Done, the RUC is gone and had been replaced by the PSNI which has active recruitment policies towards catholics. Catholics who are often intimidated by republicans from joining. SF has not been excluded from the policing board but has refused to co-operate with it.
"...and that the grievances surrounding justice, human rights and equality would be addressed."
Also done, see all the various enquiries, prisoner release programs and ex-prisoner "rehabilitation" slush funds.
It seems to me that any wish list from republicans is trumped every time by the wish list of ordinary people catholic and protestant for an end to republicans' various "activities". And before the issue of the loyalist paramilitaries is brought up, Ordinary people wish their activities and murders to end too. The key difference is that the rump loyalist parties have no electoral support and are not in a position, unlike SF, of forming part of NI's devolved government.

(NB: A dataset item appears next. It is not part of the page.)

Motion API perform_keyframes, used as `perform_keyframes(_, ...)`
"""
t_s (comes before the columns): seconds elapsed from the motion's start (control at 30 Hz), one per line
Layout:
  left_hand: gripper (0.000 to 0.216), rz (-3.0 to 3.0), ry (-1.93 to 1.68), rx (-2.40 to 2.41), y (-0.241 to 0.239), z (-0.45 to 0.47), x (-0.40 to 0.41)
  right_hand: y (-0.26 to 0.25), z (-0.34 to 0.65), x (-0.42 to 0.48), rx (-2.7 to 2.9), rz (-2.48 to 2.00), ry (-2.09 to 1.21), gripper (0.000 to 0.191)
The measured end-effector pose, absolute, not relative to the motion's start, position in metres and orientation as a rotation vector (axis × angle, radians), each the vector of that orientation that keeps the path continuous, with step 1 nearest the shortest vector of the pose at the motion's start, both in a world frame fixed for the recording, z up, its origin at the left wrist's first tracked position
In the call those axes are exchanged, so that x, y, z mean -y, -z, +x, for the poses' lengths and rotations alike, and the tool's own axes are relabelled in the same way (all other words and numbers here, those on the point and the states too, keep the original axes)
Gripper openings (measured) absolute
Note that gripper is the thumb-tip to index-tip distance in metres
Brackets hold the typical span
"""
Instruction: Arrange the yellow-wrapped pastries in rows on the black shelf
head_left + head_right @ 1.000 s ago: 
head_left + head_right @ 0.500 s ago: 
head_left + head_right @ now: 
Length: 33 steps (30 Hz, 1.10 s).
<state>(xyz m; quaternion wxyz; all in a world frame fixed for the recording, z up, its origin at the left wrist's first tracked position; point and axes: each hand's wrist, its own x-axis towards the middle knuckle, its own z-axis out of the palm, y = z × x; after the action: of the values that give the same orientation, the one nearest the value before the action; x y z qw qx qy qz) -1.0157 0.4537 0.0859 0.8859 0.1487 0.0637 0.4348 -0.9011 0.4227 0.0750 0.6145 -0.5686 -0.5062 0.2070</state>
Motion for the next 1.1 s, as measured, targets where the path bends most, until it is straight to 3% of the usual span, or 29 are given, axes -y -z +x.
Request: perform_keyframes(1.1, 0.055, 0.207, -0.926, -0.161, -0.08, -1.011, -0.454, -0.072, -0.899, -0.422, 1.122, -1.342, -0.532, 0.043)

"Loyalist paramilitaries, in collusion with British intelligence, imported thousands of weapons from the South African apartheid regime. Loyalists refuse to disarm, have continued to kill Catholics (and each other) without any sanctions from Mr Trimble.."
We are back to the tit-for-tat boneheaded argument here. I wonder would Morrison support strong police action against these paramilitaries? I can assure you that he wouldn't. Any show of force against the loyalists would inevitably be replicated against his erstwhile colleagues. He is happy simply to protest about it and continue the charade that somehow the IRA "defends" the catholic population - a fallacy debunked by Richard English
. How does he propose that Trimble "sanction" the loyalists?. Well, I suppose Trimble could apply the same "sanction" and refuse to remain in a government alongside parties associated with paramilitaries, except that the loyalist parties weren't in government, will never be in government.

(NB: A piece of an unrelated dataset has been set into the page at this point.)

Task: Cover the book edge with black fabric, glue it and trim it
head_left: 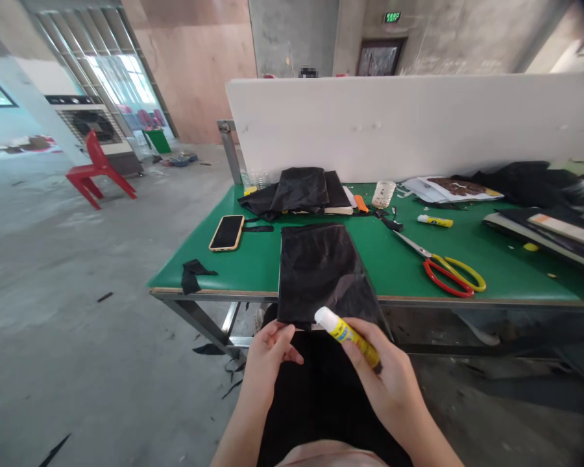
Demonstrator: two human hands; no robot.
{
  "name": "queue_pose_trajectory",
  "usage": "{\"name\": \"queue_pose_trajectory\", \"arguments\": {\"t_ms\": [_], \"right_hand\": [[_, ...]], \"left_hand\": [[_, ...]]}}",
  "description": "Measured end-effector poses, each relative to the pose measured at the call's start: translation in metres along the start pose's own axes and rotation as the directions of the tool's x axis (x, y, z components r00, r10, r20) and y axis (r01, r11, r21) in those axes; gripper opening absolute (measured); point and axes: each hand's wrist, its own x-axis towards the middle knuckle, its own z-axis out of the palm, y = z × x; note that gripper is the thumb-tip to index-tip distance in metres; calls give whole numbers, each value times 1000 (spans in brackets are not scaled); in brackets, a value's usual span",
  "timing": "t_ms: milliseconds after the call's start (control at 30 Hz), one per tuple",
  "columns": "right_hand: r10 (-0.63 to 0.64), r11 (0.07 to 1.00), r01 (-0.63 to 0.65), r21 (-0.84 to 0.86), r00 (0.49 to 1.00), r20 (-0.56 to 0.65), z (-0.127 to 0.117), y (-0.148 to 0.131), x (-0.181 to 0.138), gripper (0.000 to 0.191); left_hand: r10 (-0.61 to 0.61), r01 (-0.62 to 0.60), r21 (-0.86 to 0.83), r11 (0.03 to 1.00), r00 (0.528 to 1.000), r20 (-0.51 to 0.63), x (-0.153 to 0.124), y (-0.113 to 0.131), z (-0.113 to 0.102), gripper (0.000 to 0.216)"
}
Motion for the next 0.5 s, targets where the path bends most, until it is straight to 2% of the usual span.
{"name": "queue_pose_trajectory", "arguments": {"t_ms": [100,167,233,333,500], "right_hand": [[4,976,32,213,986,-167,-8,-1,8,28],[20,957,48,287,973,-228,-15,-5,19,33],[44,964,31,265,961,-274,-25,-9,32,31],[77,981,-4,196,927,-367,-44,-8,52,17],[94,968,24,252,889,-449,-72,15,70,22]], "left_hand": [[25,-24,-11,1000,999,47,-4,3,1,33],[31,-28,-30,999,994,103,-6,8,6,36],[36,-36,-8,999,990,133,-5,14,16,39],[106,-114,41,993,981,164,0,24,33,39],[294,-314,119,942,943,157,17,23,58,35]]}}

"- whereas the IRA has twice put large numbers of arms beyond use."
Well, I have donated large numbers of old clothes, putting them "beyond use" but I can assure you that I am not typing this au naturel
Morrison, of course, makes no reference to Colombia where three IRA men including Sinn Fein's official attache in Cuba are on trial for sharing terrorist expertise with FARC's narco-terrorists, or the IRA's Stormont spy ring. These are just some of the many actual events that shed light on the motives of the Republican Movement which no amount of contortedly worded statements from P. O'Neill can spin away.